▶ **ACTIVITY**:
In the following listing, find the lines containing "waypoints" and report them.

· · · ·

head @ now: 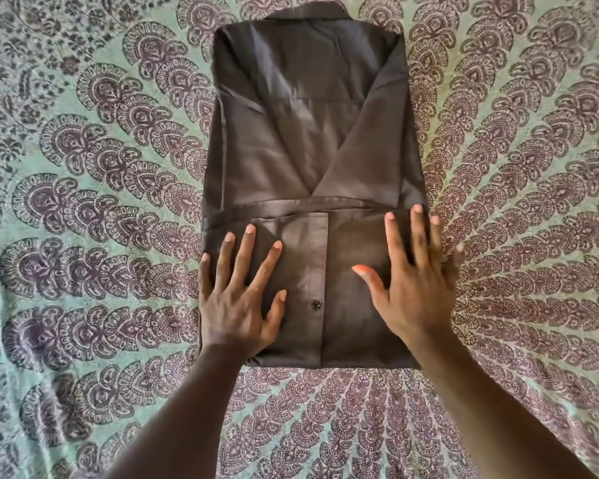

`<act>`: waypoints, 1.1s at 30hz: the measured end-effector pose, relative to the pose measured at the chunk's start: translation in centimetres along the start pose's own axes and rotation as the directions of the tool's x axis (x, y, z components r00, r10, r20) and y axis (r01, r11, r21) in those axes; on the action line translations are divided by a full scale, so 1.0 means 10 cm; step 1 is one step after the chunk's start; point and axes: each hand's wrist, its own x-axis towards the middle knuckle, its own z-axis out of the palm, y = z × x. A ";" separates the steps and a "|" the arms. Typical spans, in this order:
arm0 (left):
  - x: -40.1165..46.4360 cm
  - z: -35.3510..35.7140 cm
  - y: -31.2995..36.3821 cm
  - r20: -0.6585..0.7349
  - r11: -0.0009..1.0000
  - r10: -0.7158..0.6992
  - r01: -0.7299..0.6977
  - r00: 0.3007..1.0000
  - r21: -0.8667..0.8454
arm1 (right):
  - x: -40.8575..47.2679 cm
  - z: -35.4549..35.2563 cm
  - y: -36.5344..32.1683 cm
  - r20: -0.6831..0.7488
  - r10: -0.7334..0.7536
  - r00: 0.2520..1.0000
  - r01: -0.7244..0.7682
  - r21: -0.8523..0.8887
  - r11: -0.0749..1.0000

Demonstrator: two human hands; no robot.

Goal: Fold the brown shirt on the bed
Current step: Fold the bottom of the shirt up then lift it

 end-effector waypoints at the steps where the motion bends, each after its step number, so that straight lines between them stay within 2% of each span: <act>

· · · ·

▶ **RESPONSE TO THIS TASK**:
`<act>`: waypoints, 1.1s at 30hz: the measured end-effector pose, relative to the pose measured at the chunk's start: translation in centimetres along the start pose's own axes and rotation as the directions of the tool's x axis (x, y, z components r00, r10, r20) and y axis (r01, r11, r21) in those axes; on the action line translations are divided by a full scale, so 1.0 means 10 cm; step 1 is one step after the chunk's start; point and axes: each hand's wrist, its own x-axis towards the middle knuckle, its own z-axis out of the palm, y = z × x. A ";" separates the steps and a "|" the arms. Typical spans, in this order:
 end-effector waypoints at the steps where the motion bends, each after its step number, so that straight lines between them stay within 2% of each span: <act>

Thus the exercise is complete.